Kılıçdaroğlu’nun adaylığı kesin değil

Haber3.com yazarı Haluk Özdalga yazdı: Kılıçdaroğlu’nun adaylığı kesin değil

Haluk Özdalga haluk.ozdalga@haber3.com

Kimi çevreler Kılıçdaroğlu’nun 6’lı masanın CB adayı olacağı kesinleşti, resmen ilan edilmesi artık sadece bir formalite diye yorumlar yayınlıyor.

İYİ Parti lideri Meral Akşener’in özenle seçtiği sözcüklerle henüz hiçbir isim lehine karar verilmediğini vurgulayan açıklamaları bile Kılıçdaroğlu’na destek gibi yorumlanıyor.

Bunun adı hüsnükuruntu – İngilizcesi ‘wishful thinking’. Yani herhangi bir durumu safça kendinden yana veya arzuları doğrultusunda yorumlama.

Tabii bu davranışlar bazen saflıktan öte kişisel amaçlar taşıyabilir.

Sadece Akşener değil 6’lı masayı oluşturan Ali Babacan, Ahmet Davutoğlu, Temel Karamollaoğlu gibi diğer parti liderleri de bugüne dek hiçbir isim lehine veya aleyhine imada bulunmadı.

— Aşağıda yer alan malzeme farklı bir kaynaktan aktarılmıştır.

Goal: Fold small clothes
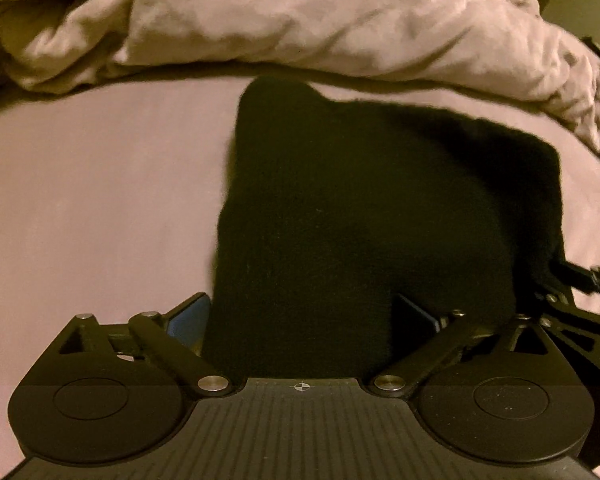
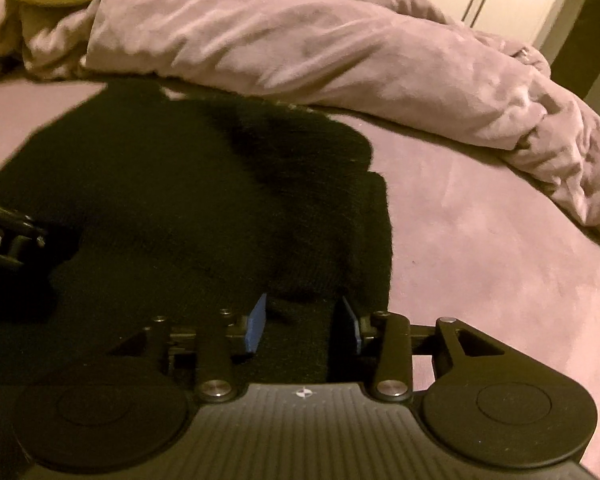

Henüz muhalefetin ortak adayı belli değil. Maalesef ortak aday çıkacağı bile henüz kesin değil.

6’lı masanın tavır almama siyaseti isabetliydi ve bugüne kadar başarılı oldu. Ama artık bu tutum gözden geçirilmeli.

Önce Kılıçdaroğlu’nun durumuna bakalım. Aday olmama ihtimali, olma ihtimalinden daha yüksek. Israrlı açıklamalarına ve aday gibi verdiği demeçlere rağmen masadan hiçbir destek işareti gelmiyor.

Ayrıca, aşağıdaki bazı basit gerçekleri karar vericilerin elbet bildiğini ve dikkate aldığını düşünüyorum.

Seçmenleri siyasi tercihlerine göre üç büyük grupta toplayabiliriz. Birinci grup %40 üzerinde desteğe sahip 6’lı masa partilerinin, ikincisi biraz daha az desteğe sahip iktidarın (AKP+MHP), üçüncüsü %10 – %15 arasında HDP’nin seçmenleri.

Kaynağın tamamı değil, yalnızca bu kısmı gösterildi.